6 Şubat depreminin sarsıntıları her açıdan sürüyor. Bu kadar büyük ve sarsıcı bir hadisenin etkilerini daha çok uzun bir zaman yaşamayı ve konuşmayı sürdüreceğimiz açıktır.
Karşımızdaki manzara bizi hayat ile ölüm arasındaki ilişki; sahip olduklarımız ve arzu ettiklerimiz ile asıl hedeflenmesi gerekenler arasındaki denge hususunda çok dikkatli olmaya sevk ediyor.
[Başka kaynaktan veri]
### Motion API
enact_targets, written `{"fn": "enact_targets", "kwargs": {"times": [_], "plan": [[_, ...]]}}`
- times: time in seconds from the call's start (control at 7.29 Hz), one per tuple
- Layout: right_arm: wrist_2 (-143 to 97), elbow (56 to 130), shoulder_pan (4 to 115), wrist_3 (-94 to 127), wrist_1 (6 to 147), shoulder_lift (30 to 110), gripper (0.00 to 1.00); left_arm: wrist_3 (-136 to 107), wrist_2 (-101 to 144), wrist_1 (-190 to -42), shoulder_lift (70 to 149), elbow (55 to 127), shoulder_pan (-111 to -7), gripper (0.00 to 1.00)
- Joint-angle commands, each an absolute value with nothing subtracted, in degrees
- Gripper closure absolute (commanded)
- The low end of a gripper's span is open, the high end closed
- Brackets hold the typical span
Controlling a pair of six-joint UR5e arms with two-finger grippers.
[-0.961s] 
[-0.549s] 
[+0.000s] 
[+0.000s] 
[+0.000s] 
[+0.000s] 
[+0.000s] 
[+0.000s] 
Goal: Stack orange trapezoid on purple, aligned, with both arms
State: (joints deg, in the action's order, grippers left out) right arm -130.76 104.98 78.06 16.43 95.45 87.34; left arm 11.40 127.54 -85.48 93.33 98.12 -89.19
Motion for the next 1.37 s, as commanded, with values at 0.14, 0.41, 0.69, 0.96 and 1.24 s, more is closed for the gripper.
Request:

Hızlıca gündemleşen ve bir çırpıda tüketilen mevzuların ötesinde asıl yoğunlaşmamız gereken hakikate odaklanmamızı, nefsimizi ve yakınlarımızı korumak için tedbirler almamızı gerektiren dehşetli bir tabloyla yüz yüzeyiz.
Onarılması gerekenler sadece binalarımız mı?
Herkesin evini, binasını güçlendirmekten, yenilemekten söz ettiği; kentsel dönüşüm projelerine kafa yorduğu bir ortam var karşımızda. Şüphesiz gayet lüzumlu bir çaba bu, panikle hareket edip evhamlı bir ruh haline yol açmadığı müddetçe bu çabaların anlayışla karşılanması ve desteklenmesi elzemdir. Eğer yaklaşan bir tehlike varsa tedbir almakla mükellefiz.